First, we have to calculate the amount of time the train spent for the stops. $$3*1=3$$ hours for the first trip and $$10*0.5=5$$ for the return trip. Now, we can write an equation with $$S$$ for one-way distance and $$V$$ for train's speed:

$$\frac{S}{V} + 3 = \frac{S}{2V} + 5$$

$$\frac{S}{V} - \frac{S}{2V} = 2$$

$$\frac{2S-S}{2V} = 2$$

$$\frac{S}{2V} = 2$$

$$\frac{S}{V} = 4$$

So, the roundtrip lasted for $$7+7+1=15$$ hours (we should count the 1 hour stop in the destination point as well).

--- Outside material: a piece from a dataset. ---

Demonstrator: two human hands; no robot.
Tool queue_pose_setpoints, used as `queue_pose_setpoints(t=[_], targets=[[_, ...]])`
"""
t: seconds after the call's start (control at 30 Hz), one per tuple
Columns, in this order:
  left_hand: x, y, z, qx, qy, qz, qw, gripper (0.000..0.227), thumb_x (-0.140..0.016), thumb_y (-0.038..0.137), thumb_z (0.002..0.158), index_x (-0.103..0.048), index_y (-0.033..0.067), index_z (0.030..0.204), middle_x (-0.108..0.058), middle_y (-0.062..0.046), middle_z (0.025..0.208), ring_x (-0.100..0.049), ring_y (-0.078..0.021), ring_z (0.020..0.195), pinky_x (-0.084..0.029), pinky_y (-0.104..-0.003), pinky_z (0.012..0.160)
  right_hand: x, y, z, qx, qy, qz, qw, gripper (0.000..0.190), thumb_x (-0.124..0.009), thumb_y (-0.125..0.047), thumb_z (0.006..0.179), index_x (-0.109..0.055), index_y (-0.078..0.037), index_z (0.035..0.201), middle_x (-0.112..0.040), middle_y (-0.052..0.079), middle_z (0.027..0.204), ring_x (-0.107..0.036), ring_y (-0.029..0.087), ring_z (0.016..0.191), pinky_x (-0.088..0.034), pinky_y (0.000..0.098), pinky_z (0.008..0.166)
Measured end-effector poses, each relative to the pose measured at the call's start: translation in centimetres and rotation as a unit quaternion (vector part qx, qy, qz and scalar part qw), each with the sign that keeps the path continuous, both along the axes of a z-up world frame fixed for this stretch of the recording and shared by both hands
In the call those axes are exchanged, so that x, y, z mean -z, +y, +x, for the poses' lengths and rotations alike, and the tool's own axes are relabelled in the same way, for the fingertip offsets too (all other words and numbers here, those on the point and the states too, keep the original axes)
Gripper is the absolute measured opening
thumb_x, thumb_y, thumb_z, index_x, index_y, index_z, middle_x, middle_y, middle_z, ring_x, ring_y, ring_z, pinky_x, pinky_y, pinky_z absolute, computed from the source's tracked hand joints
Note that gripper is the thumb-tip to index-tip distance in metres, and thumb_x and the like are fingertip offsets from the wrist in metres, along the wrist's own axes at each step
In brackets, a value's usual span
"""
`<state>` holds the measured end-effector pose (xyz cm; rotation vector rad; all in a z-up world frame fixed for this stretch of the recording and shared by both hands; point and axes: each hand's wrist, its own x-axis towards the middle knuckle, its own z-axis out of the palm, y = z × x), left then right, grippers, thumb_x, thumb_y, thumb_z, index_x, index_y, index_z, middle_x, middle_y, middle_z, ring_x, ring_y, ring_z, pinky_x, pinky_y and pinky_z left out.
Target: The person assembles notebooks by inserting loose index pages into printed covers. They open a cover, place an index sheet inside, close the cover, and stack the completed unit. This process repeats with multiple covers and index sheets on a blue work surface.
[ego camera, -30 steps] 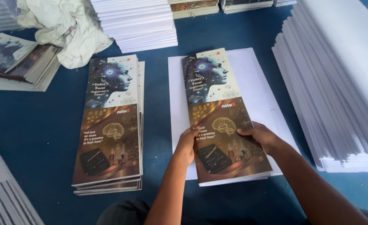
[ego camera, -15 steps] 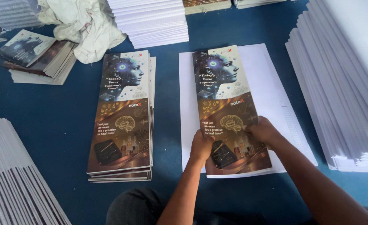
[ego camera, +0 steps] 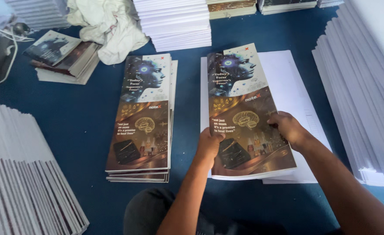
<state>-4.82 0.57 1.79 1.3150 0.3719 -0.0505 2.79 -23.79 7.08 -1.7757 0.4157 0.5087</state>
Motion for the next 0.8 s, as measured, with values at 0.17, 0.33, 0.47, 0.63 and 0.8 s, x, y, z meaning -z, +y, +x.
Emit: queue_pose_setpoints(t=[0.17,0.33,0.47,0.63,0.8], targets=[[-3.9,4.4,-1.9,0.017,-0.019,-0.011,1.000,0.023,-0.064,0.006,0.086,-0.069,-0.0022,0.107,-0.074,-0.014,0.099,-0.071,-0.0234,0.089,-0.053,-0.036,0.084,-3.2,3.1,-2.2,-0.030,-0.045,0.088,0.995,0.028,-0.055,-0.016,0.095,-0.061,0.004,0.114,-0.064,0.021,0.101,-0.063,0.028,0.087,-0.055,0.0405,0.083],[-9.4,9.7,-4.3,0.000,-0.035,0.033,0.999,0.024,-0.066,0.007,0.086,-0.068,-0.0009,0.108,-0.074,-0.013,0.099,-0.071,-0.0227,0.089,-0.053,-0.036,0.084,-7.5,7.4,-4.7,-0.081,-0.073,0.136,0.985,0.030,-0.054,-0.017,0.094,-0.063,0.003,0.114,-0.068,0.020,0.103,-0.065,0.025,0.092,-0.055,0.0373,0.085],[-14.4,14.0,-7.1,-0.011,-0.045,0.077,0.996,0.026,-0.066,0.008,0.087,-0.071,-0.0008,0.111,-0.075,-0.012,0.100,-0.071,-0.0214,0.089,-0.053,-0.035,0.084,-11.7,11.7,-6.8,-0.118,-0.098,0.174,0.973,0.031,-0.055,-0.017,0.093,-0.064,0.003,0.115,-0.068,0.019,0.104,-0.066,0.025,0.092,-0.056,0.0384,0.083],[-19.1,18.5,-10.2,-0.028,-0.088,0.048,0.995,0.024,-0.063,0.004,0.087,-0.070,-0.0026,0.108,-0.075,-0.013,0.098,-0.072,-0.0219,0.084,-0.057,-0.035,0.078,-16.1,16.9,-8.5,-0.160,-0.128,0.182,0.962,0.032,-0.056,-0.016,0.092,-0.065,0.003,0.117,-0.069,0.018,0.105,-0.067,0.024,0.091,-0.057,0.0390,0.081],[-23.2,22.8,-13.3,-0.057,-0.088,0.065,0.992,0.021,-0.063,0.004,0.087,-0.070,-0.0067,0.104,-0.075,-0.016,0.093,-0.073,-0.0231,0.078,-0.058,-0.035,0.072,-19.3,21.4,-10.0,-0.209,-0.168,0.210,0.940,0.032,-0.058,-0.015,0.092,-0.067,0.003,0.116,-0.072,0.015,0.104,-0.070,0.022,0.090,-0.059,0.0355,0.081]])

Let the time for each trip be $$t$$ hours, then the roundtrip took $$t+t+1=2t+1$$ hours (each trip took the same amount of time plus 1 hour of waiting after the first half of the trip).

Next,, during the first trip the train was stopped for 3*1=3 hours and for the second trip it was stopped for 10*0.5=5 hours, so for the first trip it was moving at some constant rate, say $$r$$, for $$t-3$$ hours and for the second trip it was moving for the constant rate of $$2r$$, for $$t-5$$ hours.

Now, since the distance for the first and the second trip was the same then $$r*(t-3)=2r*(t-5)$$ --> $$t=7$$.

So, the roundtrip took $$2t+1=15$$ hours.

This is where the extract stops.